Ambulances and fire rescue workers crowded the streets, helping the injured from buildings past broken glass, rubble and the charred remains of cars and tankers. “When we heard the bang and saw the flames I started running and didn’t know where to go,” said Ahmad Shah, a driver for a neighboring oil and gas company, who was lying in the back of an ambulance. “I don’t know how many are caught in there.”

The police were still searching the district on Wednesday evening, and said it was too early to give an accurate estimate of the casualties, although some officials said the death toll would be likely to rise.

“The area is completely under smoke and it is difficult for us and the rescue teams to search for people,” said Gen. Mohammad Ayoub Salangi, the Kabul chief of police. “We still don’t know if this was caused by the fuel tanker explosions or if it was related to any terrorist activities.”

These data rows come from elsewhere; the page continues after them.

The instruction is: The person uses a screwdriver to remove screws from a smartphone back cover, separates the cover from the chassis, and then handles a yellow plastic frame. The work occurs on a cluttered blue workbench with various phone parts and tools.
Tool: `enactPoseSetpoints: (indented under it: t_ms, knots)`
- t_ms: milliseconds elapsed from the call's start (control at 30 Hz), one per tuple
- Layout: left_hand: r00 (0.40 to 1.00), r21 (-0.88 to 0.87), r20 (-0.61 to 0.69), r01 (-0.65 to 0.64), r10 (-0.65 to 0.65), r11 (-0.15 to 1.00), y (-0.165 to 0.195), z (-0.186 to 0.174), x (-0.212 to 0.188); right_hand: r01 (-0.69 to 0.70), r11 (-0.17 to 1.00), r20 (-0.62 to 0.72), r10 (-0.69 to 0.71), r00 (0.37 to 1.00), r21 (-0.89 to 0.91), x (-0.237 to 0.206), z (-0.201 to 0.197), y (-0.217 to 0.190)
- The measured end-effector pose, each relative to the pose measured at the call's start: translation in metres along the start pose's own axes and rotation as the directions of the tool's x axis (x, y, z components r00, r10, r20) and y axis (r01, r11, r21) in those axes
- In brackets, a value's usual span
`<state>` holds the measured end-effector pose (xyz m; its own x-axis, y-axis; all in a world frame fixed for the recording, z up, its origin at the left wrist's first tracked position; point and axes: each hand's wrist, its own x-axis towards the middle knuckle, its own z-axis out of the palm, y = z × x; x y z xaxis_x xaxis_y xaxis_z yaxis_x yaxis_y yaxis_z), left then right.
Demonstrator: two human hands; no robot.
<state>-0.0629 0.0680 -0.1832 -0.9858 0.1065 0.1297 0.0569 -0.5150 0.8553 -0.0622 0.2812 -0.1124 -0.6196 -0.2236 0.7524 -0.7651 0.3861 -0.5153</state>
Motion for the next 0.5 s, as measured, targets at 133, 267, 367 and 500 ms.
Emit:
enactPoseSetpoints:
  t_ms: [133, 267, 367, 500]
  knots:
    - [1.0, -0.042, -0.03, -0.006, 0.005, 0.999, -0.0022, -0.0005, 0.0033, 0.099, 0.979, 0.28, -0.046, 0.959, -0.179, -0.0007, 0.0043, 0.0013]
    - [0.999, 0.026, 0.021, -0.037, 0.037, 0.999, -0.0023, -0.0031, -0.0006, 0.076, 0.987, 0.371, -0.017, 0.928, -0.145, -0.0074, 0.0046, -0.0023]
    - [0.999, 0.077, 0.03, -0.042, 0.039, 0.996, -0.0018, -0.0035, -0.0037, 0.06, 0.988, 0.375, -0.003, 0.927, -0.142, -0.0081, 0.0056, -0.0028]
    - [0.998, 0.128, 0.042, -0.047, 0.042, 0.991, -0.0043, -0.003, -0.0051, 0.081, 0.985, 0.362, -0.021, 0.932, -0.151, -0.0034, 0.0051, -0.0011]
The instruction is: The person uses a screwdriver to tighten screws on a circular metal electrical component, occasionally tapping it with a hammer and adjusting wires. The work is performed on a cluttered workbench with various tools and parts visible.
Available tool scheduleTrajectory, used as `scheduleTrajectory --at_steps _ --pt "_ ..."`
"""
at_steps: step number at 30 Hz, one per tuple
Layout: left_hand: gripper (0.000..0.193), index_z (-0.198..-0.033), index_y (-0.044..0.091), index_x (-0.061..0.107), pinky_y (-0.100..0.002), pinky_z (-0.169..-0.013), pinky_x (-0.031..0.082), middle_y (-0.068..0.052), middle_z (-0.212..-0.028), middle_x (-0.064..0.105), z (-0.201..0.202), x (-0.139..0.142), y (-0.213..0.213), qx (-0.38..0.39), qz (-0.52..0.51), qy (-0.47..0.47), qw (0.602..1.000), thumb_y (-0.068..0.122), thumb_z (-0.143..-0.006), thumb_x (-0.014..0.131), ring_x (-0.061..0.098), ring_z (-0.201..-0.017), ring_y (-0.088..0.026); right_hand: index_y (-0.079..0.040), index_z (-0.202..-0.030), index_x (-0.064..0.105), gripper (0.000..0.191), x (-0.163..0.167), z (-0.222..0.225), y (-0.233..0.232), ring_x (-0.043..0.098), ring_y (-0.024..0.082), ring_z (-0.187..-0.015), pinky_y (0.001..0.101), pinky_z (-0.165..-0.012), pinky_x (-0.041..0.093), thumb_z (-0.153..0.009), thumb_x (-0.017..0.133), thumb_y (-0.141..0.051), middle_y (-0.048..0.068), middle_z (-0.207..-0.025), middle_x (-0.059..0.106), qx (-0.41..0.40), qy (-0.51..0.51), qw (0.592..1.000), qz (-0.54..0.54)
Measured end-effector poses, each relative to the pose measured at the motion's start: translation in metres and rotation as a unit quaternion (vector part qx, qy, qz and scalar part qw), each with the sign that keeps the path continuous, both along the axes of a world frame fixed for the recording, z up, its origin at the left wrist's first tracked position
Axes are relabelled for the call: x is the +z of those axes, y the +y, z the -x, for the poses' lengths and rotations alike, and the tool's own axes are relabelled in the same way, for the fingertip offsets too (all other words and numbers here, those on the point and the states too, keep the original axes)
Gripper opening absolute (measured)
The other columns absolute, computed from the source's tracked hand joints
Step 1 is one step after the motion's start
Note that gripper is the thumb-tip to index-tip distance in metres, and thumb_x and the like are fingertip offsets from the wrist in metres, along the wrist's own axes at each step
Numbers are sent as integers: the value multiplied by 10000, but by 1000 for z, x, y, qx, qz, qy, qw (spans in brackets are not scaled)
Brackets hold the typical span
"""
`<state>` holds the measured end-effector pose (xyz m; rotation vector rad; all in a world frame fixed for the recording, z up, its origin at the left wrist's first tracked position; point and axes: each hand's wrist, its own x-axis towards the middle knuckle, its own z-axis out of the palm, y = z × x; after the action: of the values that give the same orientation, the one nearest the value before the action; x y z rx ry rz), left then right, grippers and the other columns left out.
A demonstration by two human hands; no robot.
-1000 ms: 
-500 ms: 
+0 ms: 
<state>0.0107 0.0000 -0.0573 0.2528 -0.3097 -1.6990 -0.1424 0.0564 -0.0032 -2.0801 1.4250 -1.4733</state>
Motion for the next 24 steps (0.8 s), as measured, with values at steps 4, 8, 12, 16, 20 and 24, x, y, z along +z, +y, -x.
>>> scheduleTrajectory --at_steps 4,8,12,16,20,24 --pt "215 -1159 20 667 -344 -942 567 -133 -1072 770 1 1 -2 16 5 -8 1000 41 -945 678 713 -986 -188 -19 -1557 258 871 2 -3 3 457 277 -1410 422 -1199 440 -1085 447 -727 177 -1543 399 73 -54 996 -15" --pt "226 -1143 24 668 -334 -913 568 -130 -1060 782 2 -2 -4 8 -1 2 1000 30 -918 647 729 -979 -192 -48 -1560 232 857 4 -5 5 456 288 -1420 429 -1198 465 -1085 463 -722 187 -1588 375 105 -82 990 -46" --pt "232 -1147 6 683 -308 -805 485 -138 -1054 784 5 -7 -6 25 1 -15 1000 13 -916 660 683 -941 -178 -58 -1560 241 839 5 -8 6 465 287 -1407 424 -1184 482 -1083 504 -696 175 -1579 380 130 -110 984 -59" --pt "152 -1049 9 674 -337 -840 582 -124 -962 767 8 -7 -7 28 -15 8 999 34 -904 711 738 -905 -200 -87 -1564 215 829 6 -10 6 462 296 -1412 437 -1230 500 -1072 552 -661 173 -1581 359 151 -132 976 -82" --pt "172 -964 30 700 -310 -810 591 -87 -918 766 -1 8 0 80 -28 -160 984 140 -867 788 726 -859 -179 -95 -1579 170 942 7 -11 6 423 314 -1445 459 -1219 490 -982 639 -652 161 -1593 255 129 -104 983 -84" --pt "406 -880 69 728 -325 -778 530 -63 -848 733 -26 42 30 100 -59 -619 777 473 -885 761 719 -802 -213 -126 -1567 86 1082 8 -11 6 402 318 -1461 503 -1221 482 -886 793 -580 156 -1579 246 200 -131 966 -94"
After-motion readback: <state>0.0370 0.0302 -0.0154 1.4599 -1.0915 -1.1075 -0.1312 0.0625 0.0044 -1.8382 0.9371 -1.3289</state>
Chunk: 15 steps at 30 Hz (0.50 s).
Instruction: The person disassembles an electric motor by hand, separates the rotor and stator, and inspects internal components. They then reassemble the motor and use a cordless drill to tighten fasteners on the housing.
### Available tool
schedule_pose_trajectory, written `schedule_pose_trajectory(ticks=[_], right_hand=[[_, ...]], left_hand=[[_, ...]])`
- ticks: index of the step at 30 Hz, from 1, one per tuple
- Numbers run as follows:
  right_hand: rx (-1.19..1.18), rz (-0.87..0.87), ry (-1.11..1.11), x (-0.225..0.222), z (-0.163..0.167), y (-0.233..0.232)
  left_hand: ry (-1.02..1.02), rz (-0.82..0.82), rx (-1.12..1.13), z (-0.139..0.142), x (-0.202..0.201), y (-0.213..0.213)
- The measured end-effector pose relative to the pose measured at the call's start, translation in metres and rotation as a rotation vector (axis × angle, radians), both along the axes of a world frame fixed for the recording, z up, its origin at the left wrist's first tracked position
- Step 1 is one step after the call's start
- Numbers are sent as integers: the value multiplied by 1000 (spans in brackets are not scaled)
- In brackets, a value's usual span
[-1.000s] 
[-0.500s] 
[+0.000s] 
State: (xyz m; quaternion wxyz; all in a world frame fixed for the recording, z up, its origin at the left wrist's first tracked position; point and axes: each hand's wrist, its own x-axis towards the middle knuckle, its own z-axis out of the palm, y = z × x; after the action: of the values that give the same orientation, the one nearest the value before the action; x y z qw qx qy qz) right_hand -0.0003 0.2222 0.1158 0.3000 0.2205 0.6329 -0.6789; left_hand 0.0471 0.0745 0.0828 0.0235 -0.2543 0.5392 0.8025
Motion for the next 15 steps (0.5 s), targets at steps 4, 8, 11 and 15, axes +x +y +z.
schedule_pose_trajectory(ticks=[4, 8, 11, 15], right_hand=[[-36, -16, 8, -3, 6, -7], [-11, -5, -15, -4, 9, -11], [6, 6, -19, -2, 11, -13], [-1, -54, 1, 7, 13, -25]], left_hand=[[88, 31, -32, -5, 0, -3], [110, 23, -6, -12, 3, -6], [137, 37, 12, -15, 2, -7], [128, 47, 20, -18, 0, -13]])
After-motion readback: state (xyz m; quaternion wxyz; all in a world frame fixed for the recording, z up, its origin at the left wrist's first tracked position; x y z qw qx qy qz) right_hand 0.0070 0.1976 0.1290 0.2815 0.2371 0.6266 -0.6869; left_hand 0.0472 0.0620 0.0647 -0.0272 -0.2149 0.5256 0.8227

Mohammad Musa Zaher, general manager of nursing at Wazir Akbar Khan Hospital in central Kabul, said that hospital alone had received 20 people who had been wounded and three people who had been killed in the fire and explosions.

In the latest in a worrying spate of attacks by Afghan soldiers and police officers on their coalition allies, an Afghan soldier opened fire on NATO soldiers in western Afghanistan, wounding five of them before fleeing, officials said.

In confirming the shooting, NATO coalition officials would not give details on the nationality of the wounded soldiers, but Afghan officials said they were American.

The attack took place on Tuesday afternoon in Wardak Province to the west of the capital, Kabul. Shahidullah Shahid, spokesman for the governor of Wardak, said the Afghan soldier entered a small NATO base near a village in the Sayed Abad district of Wardak before turning his gun on the American soldiers.

The latest attack comes only two days after three British soldiers were killed by a member of the Afghan police force in southern Helmand Province. Afghan soldiers and police officers have attacked American and other coalition counterparts with rising frequency even as the international forces, preparing for withdrawal, have been training them to fight on their own.

Afghan police officers or soldiers have so far killed 26 coalition service members this year, compared with 35 in all of 2011, according to the coalition. NATO officials blame tensions arising from cultural and other personal differences, not Taliban infiltration, for most of the shootings.

A Wardak official who spoke on the condition of anonymity because he was not authorized to talk publicly on the matter said the Afghan soldier was a member of the Afghan National Army and was from Kunduz Province.